Niger : un officier accuse le Tchad, la France et des pays voisins d’avoir soutenu la mutinerie avortée
2 septembre 2026NIAMEY — De nouvelles accusations émergent après la tentative de mutinerie qui a secoué le Niger dans la nuit du 28 au 29 août 2026. Dans son journal télévisé du 1er septembre, la chaîne publique Télé Sahel a diffusé le témoignage d’un officier présenté comme le capitaine Roger Gabriel, qui affirme que plusieurs acteurs étrangers et des proches de l’ancien président Mohamed Bazoum auraient été impliqués dans le mouvement.
Selon cet officier du 1er bataillon de parachutistes, des membres de la garde présidentielle et des militaires impliqués dans la mutinerie auraient tenté de le convaincre de mettre ses troupes à la disposition des insurgés. Il affirme avoir refusé après avoir compris qu’une tentative de prise de pouvoir était en cours.
Le capitaine Gabriel affirme également avoir été contacté à deux reprises par un officier tchadien. Celui-ci lui aurait indiqué que des forces spéciales tchadiennes et françaises étaient prêtes à apporter leur soutien aux mutins.
L’officier nigérien affirme par ailleurs avoir reçu des sollicitations de membres de la famille de Mohamed Bazoum. Ceux-ci lui auraient assuré que des « partenaires internationaux » étaient disposés à intervenir en soutien au soulèvement.
Toujours selon son témoignage, plusieurs appels provenant de numéros localisés en France, en Belgique et à Dubaï lui seraient parvenus. Il évoque également un message WhatsApp qu’il attribue au chef de l’armée de l’air tchadienne et dans lequel ce dernier l’aurait exhorté à soutenir la mutinerie.
Le Bénin et la Côte d’Ivoire également cités
Le capitaine Gabriel met aussi en cause le Bénin et la Côte d’Ivoire. Il affirme que le président béninois aurait écourté un déplacement en Côte d’Ivoire pour suivre l’évolution de la situation au Niger.
Il soutient également que des militaires français stationnés à Abidjan se seraient préparés à intervenir après avoir obtenu, selon lui, l’autorisation de la Communauté économique des États de l’Afrique de l’Ouest (CEDEAO).
Ces accusations, particulièrement graves, n’ont toutefois pas fait l’objet d’une vérification indépendante. Les autorités nigériennes n’ont pas officiellement commenté ces déclarations et le général Abdourahamane Tiani ne s’était pas encore adressé à la nation au moment de la diffusion du reportage.
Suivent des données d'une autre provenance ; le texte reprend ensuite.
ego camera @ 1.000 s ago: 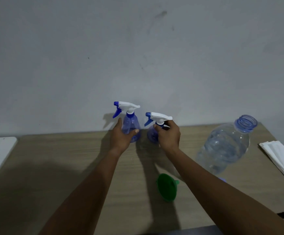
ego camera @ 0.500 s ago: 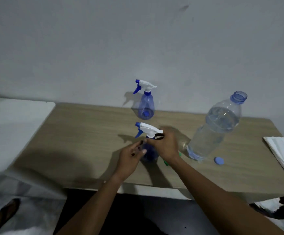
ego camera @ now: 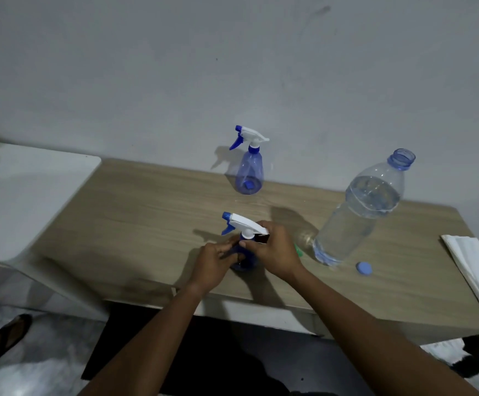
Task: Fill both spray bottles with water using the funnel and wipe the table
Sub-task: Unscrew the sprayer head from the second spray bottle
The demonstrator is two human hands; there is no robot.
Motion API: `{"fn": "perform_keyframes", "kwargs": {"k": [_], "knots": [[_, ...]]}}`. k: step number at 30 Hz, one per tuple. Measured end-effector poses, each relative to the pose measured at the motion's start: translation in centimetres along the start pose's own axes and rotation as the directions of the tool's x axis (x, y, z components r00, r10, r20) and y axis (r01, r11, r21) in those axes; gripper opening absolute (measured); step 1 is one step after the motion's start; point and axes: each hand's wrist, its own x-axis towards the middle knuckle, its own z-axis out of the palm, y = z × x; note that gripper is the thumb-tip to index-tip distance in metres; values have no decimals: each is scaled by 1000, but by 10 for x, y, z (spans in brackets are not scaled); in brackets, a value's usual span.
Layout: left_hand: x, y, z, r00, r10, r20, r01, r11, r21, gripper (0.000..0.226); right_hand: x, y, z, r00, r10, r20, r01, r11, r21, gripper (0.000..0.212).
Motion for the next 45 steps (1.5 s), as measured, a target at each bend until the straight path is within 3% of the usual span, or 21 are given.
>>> {"fn": "perform_keyframes", "kwargs": {"k": [5, 9, 13, 17, 29, 36, 40, 45], "knots": [[4, 0, -5, 998, -21, 55, 20, 1000, 21, 43, 4, -1, -14, 986, -98, 136, 103, 994, -33, 23], [6, 0, -7, 997, -36, 68, 30, 996, 82, 43, 8, -14, -25, 964, -120, 237, 142, 987, -77, 37], [8, 0, -8, 995, -60, 81, 52, 994, 97, 40, 11, -22, -24, 964, -168, 205, 217, 944, -247, 34], [7, -1, -8, 995, -61, 78, 52, 992, 111, 36, 13, -16, -22, 957, -204, 205, 259, 921, -291, 27], [4, 8, -9, 996, -41, 80, 27, 986, 163, 42, 7, -17, -32, 931, -227, 286, 311, 903, -298, 17], [5, 6, -8, 995, -73, 66, 60, 981, 183, 30, 3, -26, -20, 957, -241, 162, 285, 887, -365, 40], [2, 11, -9, 994, -61, 92, 45, 984, 172, 37, 2, -21, -20, 965, -229, 128, 261, 891, -371, 34], [3, 11, -9, 994, -61, 96, 45, 987, 154, 45, 1, -18, -22, 949, -253, 190, 309, 873, -377, 22]]}}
Le média Sahel Brut, réputé proche de la junte nigérienne, a néanmoins suggéré sur le réseau social X que le témoignage pourrait être crédible, en affirmant que le capitaine Gabriel serait lié par alliance à la famille Bazoum. Cette affirmation n’a pas non plus pu être vérifiée indépendamment.
N’Djamena dément les accusations
Au Tchad, les accusations ont suscité une réaction indirecte du président Mahamat Idriss Déby. Selon le média Alwihda Infos, le chef de l’État tchadien a publié sur les réseaux sociaux un verset du Coran : « Et ne mêlez pas le mensonge à la vérité. Ne dissimulez pas sciemment la vérité. »
Des sources militaires tchadiennes citées par le même média ont formellement rejeté les accusations d’implication de N’Djamena dans la tentative de mutinerie. Aucun communiqué officiel tchadien n’avait toutefois été publié au moment de ces déclarations.
La France, le Bénin et la Côte d’Ivoire n’avaient, eux non plus, pas officiellement réagi.
Ces accusations interviennent dans un contexte de fortes tensions entre le Niger et plusieurs pays de la région depuis le coup d’État de juillet 2023. Elles pourraient également compliquer les efforts de rapprochement engagés récemment entre Niamey et certains de ses voisins.
Pour les autorités nigériennes, présenter la tentative de mutinerie comme le résultat d’un complot impliquant des puissances étrangères et des États voisins pourrait ainsi renforcer le discours de la junte sur les menaces extérieures auxquelles elle affirme être confrontée.